[Recorded data]
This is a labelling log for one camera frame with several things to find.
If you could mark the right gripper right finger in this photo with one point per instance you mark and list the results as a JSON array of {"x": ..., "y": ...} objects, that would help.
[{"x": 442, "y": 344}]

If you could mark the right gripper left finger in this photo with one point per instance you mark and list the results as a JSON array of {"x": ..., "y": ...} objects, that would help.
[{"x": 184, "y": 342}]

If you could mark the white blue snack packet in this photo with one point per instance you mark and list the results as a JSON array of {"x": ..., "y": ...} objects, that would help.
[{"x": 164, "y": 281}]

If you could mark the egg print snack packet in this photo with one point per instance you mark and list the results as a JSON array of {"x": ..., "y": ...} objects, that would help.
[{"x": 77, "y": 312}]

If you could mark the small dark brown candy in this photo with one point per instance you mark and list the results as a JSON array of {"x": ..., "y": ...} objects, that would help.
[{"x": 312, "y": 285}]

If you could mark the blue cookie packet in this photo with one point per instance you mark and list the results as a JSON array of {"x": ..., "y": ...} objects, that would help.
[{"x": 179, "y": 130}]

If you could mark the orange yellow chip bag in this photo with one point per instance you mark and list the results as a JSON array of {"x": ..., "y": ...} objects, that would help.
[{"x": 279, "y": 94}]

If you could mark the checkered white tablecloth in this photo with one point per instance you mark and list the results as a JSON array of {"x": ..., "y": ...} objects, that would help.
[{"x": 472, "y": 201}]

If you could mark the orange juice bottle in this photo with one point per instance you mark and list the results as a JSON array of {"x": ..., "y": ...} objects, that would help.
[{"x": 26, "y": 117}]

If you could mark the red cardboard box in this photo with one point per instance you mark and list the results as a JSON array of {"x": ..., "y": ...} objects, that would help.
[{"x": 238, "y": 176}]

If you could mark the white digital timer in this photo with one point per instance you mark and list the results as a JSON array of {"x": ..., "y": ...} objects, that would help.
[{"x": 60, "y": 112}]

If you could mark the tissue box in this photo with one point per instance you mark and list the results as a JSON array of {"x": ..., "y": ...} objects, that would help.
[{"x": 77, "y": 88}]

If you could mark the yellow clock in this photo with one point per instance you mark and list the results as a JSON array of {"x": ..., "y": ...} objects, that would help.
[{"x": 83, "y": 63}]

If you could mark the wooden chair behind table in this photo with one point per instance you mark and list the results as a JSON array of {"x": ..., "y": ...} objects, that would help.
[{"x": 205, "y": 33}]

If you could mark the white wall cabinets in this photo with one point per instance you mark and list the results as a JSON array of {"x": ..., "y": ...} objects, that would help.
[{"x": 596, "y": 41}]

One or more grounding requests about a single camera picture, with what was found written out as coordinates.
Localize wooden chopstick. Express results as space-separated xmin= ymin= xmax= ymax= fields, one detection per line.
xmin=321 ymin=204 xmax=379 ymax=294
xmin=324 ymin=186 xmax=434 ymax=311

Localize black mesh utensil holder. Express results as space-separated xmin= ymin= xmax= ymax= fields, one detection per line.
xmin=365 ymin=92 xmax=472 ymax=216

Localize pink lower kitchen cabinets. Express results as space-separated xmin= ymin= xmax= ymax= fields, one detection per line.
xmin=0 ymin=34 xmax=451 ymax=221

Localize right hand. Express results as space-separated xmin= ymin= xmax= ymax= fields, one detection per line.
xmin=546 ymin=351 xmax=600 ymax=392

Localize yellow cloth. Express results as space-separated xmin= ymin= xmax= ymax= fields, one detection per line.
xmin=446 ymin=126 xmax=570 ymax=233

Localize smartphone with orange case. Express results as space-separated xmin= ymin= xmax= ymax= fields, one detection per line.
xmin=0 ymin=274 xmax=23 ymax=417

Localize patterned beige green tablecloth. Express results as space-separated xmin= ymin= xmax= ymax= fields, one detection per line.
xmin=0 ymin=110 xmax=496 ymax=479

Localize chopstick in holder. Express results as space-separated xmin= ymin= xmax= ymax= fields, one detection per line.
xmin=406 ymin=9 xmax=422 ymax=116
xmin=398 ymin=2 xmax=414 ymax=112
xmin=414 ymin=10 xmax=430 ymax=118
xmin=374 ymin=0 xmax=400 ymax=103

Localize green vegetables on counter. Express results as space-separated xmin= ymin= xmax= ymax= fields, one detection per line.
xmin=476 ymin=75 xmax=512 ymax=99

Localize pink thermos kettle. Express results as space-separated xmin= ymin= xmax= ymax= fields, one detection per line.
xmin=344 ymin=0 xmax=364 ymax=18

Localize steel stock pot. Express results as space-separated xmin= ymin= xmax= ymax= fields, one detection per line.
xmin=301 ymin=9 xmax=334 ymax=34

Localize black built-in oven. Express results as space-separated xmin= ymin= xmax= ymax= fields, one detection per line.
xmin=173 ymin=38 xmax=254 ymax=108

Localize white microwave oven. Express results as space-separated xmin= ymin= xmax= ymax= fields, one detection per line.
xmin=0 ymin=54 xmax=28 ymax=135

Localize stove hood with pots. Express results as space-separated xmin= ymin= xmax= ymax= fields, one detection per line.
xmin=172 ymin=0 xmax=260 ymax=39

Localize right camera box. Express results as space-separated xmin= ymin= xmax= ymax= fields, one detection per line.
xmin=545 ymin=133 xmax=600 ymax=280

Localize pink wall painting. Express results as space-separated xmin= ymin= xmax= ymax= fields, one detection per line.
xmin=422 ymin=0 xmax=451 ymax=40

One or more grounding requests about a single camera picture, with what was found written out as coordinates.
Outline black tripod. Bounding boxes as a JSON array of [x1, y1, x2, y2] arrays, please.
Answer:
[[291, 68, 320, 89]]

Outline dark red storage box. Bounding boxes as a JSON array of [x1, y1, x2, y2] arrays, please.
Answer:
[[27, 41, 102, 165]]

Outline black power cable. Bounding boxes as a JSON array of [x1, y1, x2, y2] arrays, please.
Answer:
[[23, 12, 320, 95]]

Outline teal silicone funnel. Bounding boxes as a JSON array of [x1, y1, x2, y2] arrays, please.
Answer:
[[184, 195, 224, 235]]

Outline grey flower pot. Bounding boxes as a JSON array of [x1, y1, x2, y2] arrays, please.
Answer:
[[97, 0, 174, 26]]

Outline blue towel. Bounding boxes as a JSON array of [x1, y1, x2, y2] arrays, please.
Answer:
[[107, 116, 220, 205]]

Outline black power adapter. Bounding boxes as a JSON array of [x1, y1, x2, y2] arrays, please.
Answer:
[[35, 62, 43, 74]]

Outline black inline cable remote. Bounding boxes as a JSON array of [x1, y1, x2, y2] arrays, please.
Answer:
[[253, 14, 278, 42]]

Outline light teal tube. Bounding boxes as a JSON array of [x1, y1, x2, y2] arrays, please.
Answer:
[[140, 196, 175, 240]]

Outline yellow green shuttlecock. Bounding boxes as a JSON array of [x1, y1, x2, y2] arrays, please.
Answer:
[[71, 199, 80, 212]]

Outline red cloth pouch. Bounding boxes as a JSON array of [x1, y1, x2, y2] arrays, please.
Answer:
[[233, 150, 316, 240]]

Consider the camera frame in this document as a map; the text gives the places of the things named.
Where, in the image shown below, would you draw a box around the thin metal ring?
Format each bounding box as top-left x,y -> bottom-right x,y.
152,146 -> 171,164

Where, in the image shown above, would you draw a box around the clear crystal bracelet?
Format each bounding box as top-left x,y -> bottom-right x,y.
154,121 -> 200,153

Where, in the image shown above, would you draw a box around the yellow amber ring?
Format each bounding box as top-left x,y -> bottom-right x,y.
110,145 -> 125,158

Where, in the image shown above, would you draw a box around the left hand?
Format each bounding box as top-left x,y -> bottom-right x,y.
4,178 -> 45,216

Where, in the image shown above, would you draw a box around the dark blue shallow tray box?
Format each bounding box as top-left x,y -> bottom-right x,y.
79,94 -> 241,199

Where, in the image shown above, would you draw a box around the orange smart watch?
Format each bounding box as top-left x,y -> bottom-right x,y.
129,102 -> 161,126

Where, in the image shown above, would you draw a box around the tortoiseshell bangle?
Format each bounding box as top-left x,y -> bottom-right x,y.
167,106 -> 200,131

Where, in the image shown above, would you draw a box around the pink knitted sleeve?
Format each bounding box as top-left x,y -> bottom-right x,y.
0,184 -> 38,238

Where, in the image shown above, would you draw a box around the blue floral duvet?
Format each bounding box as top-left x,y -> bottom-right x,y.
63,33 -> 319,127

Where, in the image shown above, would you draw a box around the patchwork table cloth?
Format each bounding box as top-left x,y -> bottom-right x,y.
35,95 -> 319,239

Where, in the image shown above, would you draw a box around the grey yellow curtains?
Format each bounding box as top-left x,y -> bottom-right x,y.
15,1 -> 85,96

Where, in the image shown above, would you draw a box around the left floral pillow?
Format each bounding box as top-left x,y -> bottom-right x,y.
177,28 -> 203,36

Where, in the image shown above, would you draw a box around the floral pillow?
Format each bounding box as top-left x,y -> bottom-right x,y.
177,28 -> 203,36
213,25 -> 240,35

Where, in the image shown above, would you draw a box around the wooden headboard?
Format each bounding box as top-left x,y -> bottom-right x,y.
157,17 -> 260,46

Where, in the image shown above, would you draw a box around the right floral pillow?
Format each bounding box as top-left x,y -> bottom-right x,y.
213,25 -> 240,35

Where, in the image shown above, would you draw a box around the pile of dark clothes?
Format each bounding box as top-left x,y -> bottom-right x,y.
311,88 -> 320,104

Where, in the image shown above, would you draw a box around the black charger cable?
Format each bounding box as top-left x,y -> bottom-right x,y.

Problem details: Check each line above for the string "please" and copy every line that has it.

Answer box:
Outline black tripod. Bounding boxes as a JSON array of [x1, y1, x2, y2] arrays, please.
Outline dark red storage box. Bounding boxes as a JSON array of [x1, y1, x2, y2] arrays, please.
Outline black power cable. Bounding boxes as a JSON array of [x1, y1, x2, y2] arrays, please.
Outline teal silicone funnel. Bounding boxes as a JSON array of [x1, y1, x2, y2] arrays, please.
Outline grey flower pot. Bounding boxes as a JSON array of [x1, y1, x2, y2] arrays, please.
Outline blue towel. Bounding boxes as a JSON array of [x1, y1, x2, y2] arrays, please.
Outline black power adapter. Bounding boxes as a JSON array of [x1, y1, x2, y2] arrays, please.
Outline black inline cable remote. Bounding boxes as a JSON array of [x1, y1, x2, y2] arrays, please.
Outline light teal tube. Bounding boxes as a JSON array of [x1, y1, x2, y2] arrays, please.
Outline yellow green shuttlecock. Bounding boxes as a JSON array of [x1, y1, x2, y2] arrays, please.
Outline red cloth pouch. Bounding boxes as a JSON array of [x1, y1, x2, y2] arrays, please.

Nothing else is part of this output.